Los ciudadanos de Estados Unidos y del mundo en general debemos profundo agradecimiento a quienes hicieron posible que el emperador Tejano habite en la casa de la dirección indicada en el título e ilumine el paso de la historia. En especial a aquellos que durante la peligrosa guerra de Vietnam ocupaban posiciones de importancia política en el estado de Texas, a unos cuantos militares proclives por entonces a la colaboración y al padre de la criatura, el ex-presidente George H. W. Bush que siempre tuvo, sin buscarlo claro está, influencia derivada de sus negocios florecientes y de su clarividencia política. Contribuyeron a albergar al disoluto joven de buena familia en la Guardia Nacional y lo preservaron así para que el destino nos le otorgara. Sin olvidar años más tarde a la Corte Suprema de Estados Unidos, sin cuya sabia e imparcial decisión sobre el conteo de votos no hubiera sido posible lo del Segundo Bush, Primera Parte.

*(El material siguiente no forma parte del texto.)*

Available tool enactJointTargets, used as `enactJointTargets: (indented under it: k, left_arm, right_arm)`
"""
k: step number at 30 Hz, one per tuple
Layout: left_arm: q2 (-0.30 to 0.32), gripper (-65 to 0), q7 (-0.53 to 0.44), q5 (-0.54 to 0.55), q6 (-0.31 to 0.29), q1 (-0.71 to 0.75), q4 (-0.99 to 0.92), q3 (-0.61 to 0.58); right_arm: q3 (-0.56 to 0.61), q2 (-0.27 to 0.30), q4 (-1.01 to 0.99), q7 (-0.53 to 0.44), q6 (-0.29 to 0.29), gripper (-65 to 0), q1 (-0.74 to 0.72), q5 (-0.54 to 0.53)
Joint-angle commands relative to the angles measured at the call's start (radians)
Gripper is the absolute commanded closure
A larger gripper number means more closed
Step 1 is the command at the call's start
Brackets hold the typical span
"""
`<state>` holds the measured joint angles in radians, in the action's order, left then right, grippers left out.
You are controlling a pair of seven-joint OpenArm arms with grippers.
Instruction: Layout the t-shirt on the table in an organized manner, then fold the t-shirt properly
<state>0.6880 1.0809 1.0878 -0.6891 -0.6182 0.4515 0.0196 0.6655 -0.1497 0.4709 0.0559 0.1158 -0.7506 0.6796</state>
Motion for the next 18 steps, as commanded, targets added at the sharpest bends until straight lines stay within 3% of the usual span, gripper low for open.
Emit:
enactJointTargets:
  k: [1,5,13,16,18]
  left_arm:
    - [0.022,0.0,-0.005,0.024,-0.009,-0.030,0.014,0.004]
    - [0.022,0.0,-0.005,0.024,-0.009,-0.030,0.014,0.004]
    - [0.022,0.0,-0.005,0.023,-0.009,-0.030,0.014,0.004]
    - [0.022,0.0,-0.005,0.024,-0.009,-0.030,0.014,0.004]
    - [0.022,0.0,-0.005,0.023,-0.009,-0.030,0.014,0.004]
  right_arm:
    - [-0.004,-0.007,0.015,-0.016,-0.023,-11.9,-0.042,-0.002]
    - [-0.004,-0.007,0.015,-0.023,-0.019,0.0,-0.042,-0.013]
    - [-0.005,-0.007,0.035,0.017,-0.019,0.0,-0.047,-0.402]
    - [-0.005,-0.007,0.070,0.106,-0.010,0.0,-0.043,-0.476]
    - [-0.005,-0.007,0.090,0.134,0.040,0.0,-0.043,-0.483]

La presencia del predestinado al frente del gobierno nos ha regalado con ciertos ejemplares humanos de singulares características. Por ejemplo, el secretario de defensa Donald H. Rumsfeld, identificable como uno de los más despiadados del grupo Bush ha declarado que en su concepto, lo que él llama maltrato de los prisioneros por los militares no es ni la mitad de malo de lo que han hecho los terroristas y se pregunta, “¿Es comparable con cortarle la cabeza a alguien en televisión?” “No lo es”. (The Washington Post, 11 de septiembre de 2004-traducción libre) La extraña manera de pensar del señor Rumsfeld puede llevar a los peores extremos. Compara acciones condenables, que él mismo rechaza de manera implícita, para justificar la que en su concepto es menos mala, con absoluto desconocimiento del valor de la dignidad y de la vida humanas. Decir que la tortura no es tan mala como la barbarie es inhumano con los torturados y descarado e insultante con el país y con el mundo.
Hay otros individuos en el gobierno actual de Estados Unidos capaces de los mayores despropósitos. Uno de ellos es el vicepresidente Dick Cheney que se atrevió a decir en un discurso durante la campaña electoral un disparate dañino, explicando que si el electorado elige el 2 de noviembre a John Kerry, el país estará sujeto al riesgo de violentos ataques terroristas. En ese alarde de irresponsabilidad olvidó, entre otras cosas, quien gobernaba el 11 de septiembre de 2001.
El vicepresidente está bien acompañado. Le rodean, entre otros, John Ashcroft, fiscal general y Paul Wolfowitz, segundo de Rumsfeld en el famoso Pentágono. Ashcroft es el cancerbero de la Ley Patriota, tan sugestiva de nombre y tan llena de veneno dictatorial. Suele presentarse en televisión en una actitud que recuerda al verdugo, para ofrecer a sus conciudadanos el arresto de nuevos sospechosos de terrorismo. A Wolfowitz le preocupa la observancia de la ley en Indonesia, pero lo tiene sin cuidado en Estados Unidos. Luego, en la república democrática de Irak, el embajador de Estados Unidos es el mismo personaje que fue embajador en Honduras cuando el asunto Irán-Contra, John Negroponte.
La Primera parte del Segundo Bush ha querido simplificar las cosas hasta el mayor extremo posible, para apuntalar el gobierno simplista de un presidente simple. Sólo cuenta el terrorismo, como si fuera el único factor en el mundo. Ante el trágico secuestro de Beslán, el ocupante de la Casa Blanca se echó en brazos del señor Putin sin conocer los planes futuros del cacique de Moscú, que al parecer le tenían sin cuidado, si bien tuvo que echar para atrás al día siguiente. Así cobijaron sus antepasados y sus antecesores a ejemplares como Augusto Pinochet y Sadam Husein.